Jan 12, 2020 - Politics & Policy

The China challenge stumps the 2020 candidates

Photo Illustration: Sarah Grillo/Axios. Photos: Scott Eisen/Getty Images, Justin Sullivan/Getty Images, Naohiko Hatta - Pool/Getty Images, and Greg Baker/AFP via Getty Images

Most U.S. presidential candidates identify China as a serious national security challenge, but they're short on details as to how they'd tackle the economic, technological and human rights threats posed by the world’s largest authoritarian power.

Why it matters: The Chinese Communist Party is seeking to reshape the world in its own image and amass enough power to marginalize the United States and Western allies regardless of whether China is contending with President Trump for another four years — or one of his Democratic rivals.

Details: Under Xi Jinping, China is leveraging economic ties as one of the world’s top traders to counter U.S. foreign policy goals.

  • It's setting global standards in telecommunications and surveillance technology, giving Beijing far-reaching power over data and privacy.
  • It's weakening human rights standards. In October, after ambassadors from 23 UN countries backed a statement denouncing the cultural genocide in Xinjiang, 54 countries came to China’s defense.
  • China constrains free speech even inside the United States. It has successfully muted criticism of its policies among leading U.S. companies, institutions and even Hollywood.

Trump has alternated between confronting and appeasing Beijing.

  • He's demanded that Beijing adopt trade policies that reduce the U.S. trade deficit with China and support U.S. manufacturing.
  • He's filled his administration with China hawks, and the FBI is taking on Chinese intellectual property theft at U.S. institutions.
  • But Trump has also pursued policies that give China a competitive edge in Asia and elsewhere, and he shied away from condemning human rights violations.

What they're saying: The Democratic presidential candidates have mostly argued that strengthening American democracy at home and recommitting to allies abroad is the best way to respond to China, while rejecting the administration's approach. But they've largely stuck to vague pronouncements rather than enumerating specific policies.

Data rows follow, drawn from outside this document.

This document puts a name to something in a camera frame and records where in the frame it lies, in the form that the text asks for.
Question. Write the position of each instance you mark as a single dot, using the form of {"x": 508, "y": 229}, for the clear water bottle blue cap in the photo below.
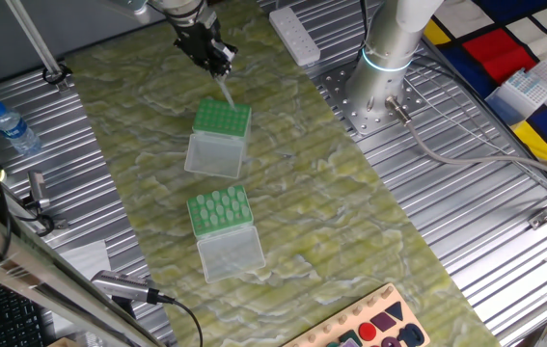
{"x": 15, "y": 130}

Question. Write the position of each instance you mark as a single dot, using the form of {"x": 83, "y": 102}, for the aluminium frame beam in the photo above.
{"x": 22, "y": 260}

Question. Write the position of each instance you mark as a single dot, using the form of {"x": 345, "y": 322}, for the wooden shape sorter board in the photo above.
{"x": 389, "y": 301}

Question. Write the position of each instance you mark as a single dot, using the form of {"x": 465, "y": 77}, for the white power strip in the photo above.
{"x": 294, "y": 36}

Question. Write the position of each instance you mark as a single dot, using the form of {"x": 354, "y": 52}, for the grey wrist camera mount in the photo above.
{"x": 145, "y": 12}

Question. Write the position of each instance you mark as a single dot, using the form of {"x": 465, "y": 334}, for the navy rounded block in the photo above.
{"x": 402, "y": 337}

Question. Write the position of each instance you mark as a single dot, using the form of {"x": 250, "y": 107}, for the black keyboard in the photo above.
{"x": 8, "y": 318}

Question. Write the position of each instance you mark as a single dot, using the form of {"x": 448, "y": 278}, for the small silver camera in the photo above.
{"x": 37, "y": 188}

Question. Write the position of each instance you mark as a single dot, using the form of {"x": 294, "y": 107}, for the aluminium pole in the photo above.
{"x": 33, "y": 36}

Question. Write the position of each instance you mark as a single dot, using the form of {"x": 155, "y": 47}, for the white paper sheet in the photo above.
{"x": 87, "y": 260}

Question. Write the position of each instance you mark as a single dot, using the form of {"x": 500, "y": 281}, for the purple round block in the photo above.
{"x": 391, "y": 343}

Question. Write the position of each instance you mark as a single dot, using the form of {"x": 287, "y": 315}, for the purple square block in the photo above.
{"x": 383, "y": 322}

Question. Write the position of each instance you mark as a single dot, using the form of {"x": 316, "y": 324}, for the red circle block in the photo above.
{"x": 367, "y": 331}

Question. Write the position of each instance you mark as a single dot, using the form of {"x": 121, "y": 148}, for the silver camera with black mount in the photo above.
{"x": 118, "y": 285}

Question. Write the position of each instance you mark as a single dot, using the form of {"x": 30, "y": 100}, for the silver perforated base plate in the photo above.
{"x": 374, "y": 125}

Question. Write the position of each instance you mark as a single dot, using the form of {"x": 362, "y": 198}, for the green marble pattern mat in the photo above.
{"x": 311, "y": 217}

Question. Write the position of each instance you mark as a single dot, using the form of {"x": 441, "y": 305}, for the dark teal block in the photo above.
{"x": 350, "y": 336}

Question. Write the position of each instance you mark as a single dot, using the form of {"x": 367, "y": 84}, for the lilac block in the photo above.
{"x": 350, "y": 344}

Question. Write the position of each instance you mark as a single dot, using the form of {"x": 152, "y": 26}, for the colourful Mondrian pattern cloth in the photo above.
{"x": 500, "y": 53}

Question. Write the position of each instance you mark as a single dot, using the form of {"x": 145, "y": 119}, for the navy triangle block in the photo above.
{"x": 396, "y": 310}

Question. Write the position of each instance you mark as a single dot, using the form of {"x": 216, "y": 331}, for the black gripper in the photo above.
{"x": 196, "y": 41}

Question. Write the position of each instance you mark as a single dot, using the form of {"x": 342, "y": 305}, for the green rack pipette tip box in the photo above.
{"x": 215, "y": 156}
{"x": 232, "y": 255}

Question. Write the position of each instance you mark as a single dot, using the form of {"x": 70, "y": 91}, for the white pipette tip box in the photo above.
{"x": 524, "y": 89}

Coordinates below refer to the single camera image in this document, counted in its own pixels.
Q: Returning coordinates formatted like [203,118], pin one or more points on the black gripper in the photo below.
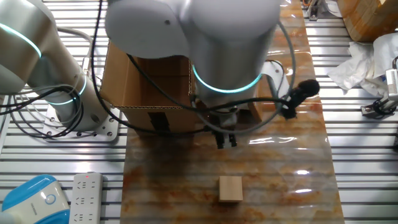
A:
[225,123]

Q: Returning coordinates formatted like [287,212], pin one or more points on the light wooden block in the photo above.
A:
[230,188]

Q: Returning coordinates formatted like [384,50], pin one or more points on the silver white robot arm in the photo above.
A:
[217,37]

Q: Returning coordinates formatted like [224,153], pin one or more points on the orange marble pattern mat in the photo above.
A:
[280,174]

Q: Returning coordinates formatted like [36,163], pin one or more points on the open cardboard box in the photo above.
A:
[136,93]

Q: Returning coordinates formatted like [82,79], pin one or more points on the crumpled white tissue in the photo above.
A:
[357,68]

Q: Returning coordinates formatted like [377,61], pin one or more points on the white power strip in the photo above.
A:
[86,199]

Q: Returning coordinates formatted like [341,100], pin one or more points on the brown box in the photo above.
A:
[367,18]

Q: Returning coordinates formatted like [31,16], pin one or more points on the blue white device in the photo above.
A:
[31,202]

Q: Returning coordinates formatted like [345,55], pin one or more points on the white wrist mount plate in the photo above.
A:
[273,73]

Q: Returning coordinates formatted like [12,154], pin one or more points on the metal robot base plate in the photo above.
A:
[109,127]

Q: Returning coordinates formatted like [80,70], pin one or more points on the aluminium camera rail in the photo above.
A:
[373,109]

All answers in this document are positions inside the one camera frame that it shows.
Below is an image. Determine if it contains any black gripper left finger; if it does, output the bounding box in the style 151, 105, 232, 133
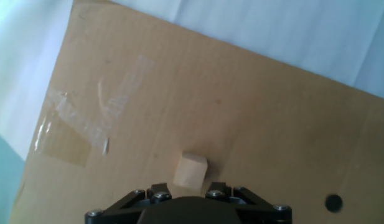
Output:
85, 182, 173, 224

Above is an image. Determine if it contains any small wooden block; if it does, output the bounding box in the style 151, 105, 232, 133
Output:
172, 151, 209, 191

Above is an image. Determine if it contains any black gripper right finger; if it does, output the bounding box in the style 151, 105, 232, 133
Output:
205, 182, 293, 224

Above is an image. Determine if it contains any brown cardboard sheet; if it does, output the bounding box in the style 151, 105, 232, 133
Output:
9, 0, 384, 224

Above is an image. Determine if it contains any clear tape patch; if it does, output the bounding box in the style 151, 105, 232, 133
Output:
34, 54, 156, 169

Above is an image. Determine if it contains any small black round disc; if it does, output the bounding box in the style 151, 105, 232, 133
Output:
324, 194, 344, 214

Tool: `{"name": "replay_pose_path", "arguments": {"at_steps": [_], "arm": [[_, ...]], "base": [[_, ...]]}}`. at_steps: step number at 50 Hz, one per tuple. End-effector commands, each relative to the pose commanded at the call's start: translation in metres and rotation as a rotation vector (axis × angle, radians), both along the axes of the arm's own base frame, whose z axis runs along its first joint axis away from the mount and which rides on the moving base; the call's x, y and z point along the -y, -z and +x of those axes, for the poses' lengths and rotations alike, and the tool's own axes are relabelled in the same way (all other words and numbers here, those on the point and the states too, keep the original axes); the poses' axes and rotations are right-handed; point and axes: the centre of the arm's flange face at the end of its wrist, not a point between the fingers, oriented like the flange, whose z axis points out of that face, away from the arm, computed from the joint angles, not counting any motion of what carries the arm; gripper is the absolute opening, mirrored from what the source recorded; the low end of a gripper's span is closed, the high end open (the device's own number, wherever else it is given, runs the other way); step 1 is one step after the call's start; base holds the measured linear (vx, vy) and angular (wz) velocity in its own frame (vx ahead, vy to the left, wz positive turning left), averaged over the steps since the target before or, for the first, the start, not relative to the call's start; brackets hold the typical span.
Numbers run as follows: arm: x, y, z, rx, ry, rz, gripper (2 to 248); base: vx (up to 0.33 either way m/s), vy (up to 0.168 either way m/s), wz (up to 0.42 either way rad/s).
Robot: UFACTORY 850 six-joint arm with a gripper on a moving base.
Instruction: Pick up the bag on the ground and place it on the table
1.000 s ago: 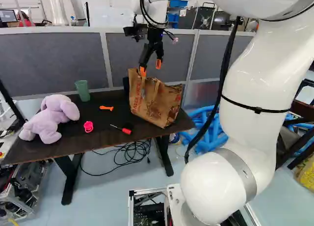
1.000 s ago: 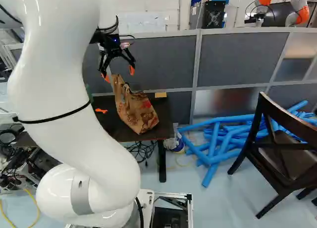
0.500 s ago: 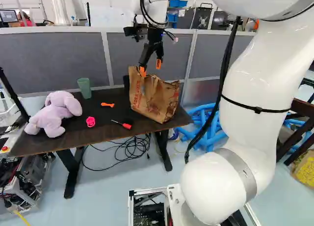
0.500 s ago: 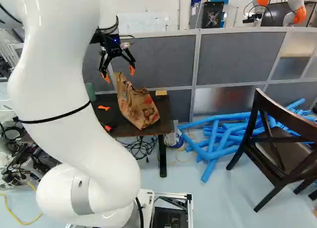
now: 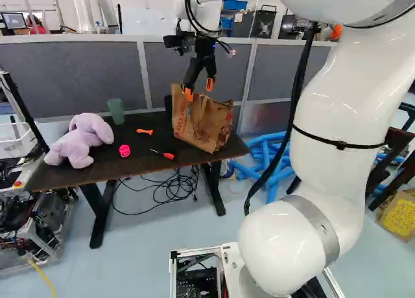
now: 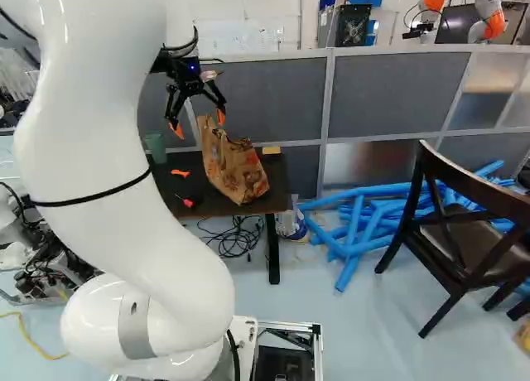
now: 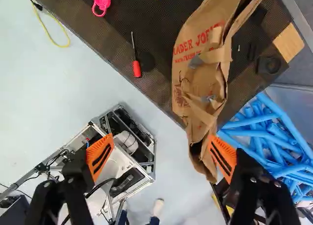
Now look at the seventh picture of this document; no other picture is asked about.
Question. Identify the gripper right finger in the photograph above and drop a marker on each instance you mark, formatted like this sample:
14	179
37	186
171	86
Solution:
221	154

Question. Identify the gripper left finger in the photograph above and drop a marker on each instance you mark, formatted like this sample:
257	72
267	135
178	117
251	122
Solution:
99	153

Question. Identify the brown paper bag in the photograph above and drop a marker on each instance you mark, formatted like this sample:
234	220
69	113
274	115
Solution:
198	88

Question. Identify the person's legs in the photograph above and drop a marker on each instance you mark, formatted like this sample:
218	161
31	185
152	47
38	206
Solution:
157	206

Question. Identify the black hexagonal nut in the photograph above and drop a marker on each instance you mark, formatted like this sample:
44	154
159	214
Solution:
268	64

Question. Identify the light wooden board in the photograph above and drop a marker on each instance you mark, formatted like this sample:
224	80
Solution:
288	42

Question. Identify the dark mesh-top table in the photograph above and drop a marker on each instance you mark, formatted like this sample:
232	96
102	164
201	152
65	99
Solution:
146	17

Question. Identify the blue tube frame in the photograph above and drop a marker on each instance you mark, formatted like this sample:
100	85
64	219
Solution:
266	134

Joe Biden wants to restore a pre-Trump traditionalist foreign policy.

  • Biden's July foreign policy speech focused largely on reversing what he considers the foreign policy mistakes of the Trump era. He has advocated shifting naval power to Asia.
  • His plans represent a traditionalist foreign policy paradigm, where U.S. pronouncements, supported by allies and military power, change the behavior of state and non-state actors. He wants U.S. technology companies to make “pledges” to uphold ethics and privacy in business with China.

Elizabeth Warren prescribes multilateralism and better economic policies to counter China’s authoritarianism.

  • As a senator, Warren has signed her name to numerous letters calling out China’s human rights violations and attempts to curtail criticism in U.S. media and academia. But as a candidate, she rarely talks about China.
  • "Elizabeth favors a strategy of engagement with China where our interests align, including on critical security issues like climate change and counter-proliferation," a Warren campaign spokesperson told Axios in a statement. "But she will not hesitate to push back in areas where we disagree, including China's growing human rights abuses, unfair economic practices that harm American workers, and efforts to undermine global norms."

Pete Buttigieg characterizes the nature of the China challenge as the “international expansion of authoritarian capitalism."

  • Buttigieg has identified political interference, proxy wars, cyberattacks, and the potential weaponization of economic and technological interdependence as among China’s most troubling tools of wielding influence.
  • But his proposals tend to be vague: maintain a strong military, strengthen American society and “invest in strategies to deal with less overt threats,” without detailing those strategies.

Andrew Yang is a one-issue candidate when it comes to China: technology.

  • “The world order in the 21st century will be defined by the relationship between the United States and China around technology, from artificial intelligence (AI) and data, to quantum computing and 5G technologies,” Yang's campaign told Axios in a statement.
  • When asked about China in the Dec. 19 debate, his approach was to "build an international coalition to set technology standards, and then you can bring the Chinese to the table in a very real way, because this is their top priority, and this is where we need to outcompete them and win.”

Bernie Sanders has said it is "absolutely possible for us to have a positive working relationship with China," and he has detailed plans to revamp the U.S.-China economic relationship to improve the lives of American workers.

  • Sanders said China has "more progress in addressing extreme poverty than any country in the history of civilization."
  • But he's acknowledged China’s turn toward authoritarianism, enshrined human rights as a pillar of his foreign policy and supported measures to restrict China's military buildup.

Michael Bloomberg has praised top Chinese officials and pressed for engagement with China.

  • Bloomberg has extensive business interests in China that could potentially pose major conflicts of interest if he became U.S. president, while his representatives say he will call out China on human rights violations and other abuses.
  • He has said that President Xi is "not a dictator" and has referred to Chinese nationals as Xi's "constituents."
  • "China’s systemic trade violations, including the theft of U.S. intellectual property and other anti-competitive practices, harm millions of American workers and would be a top priority of a Bloomberg administration," his campaign told Axios.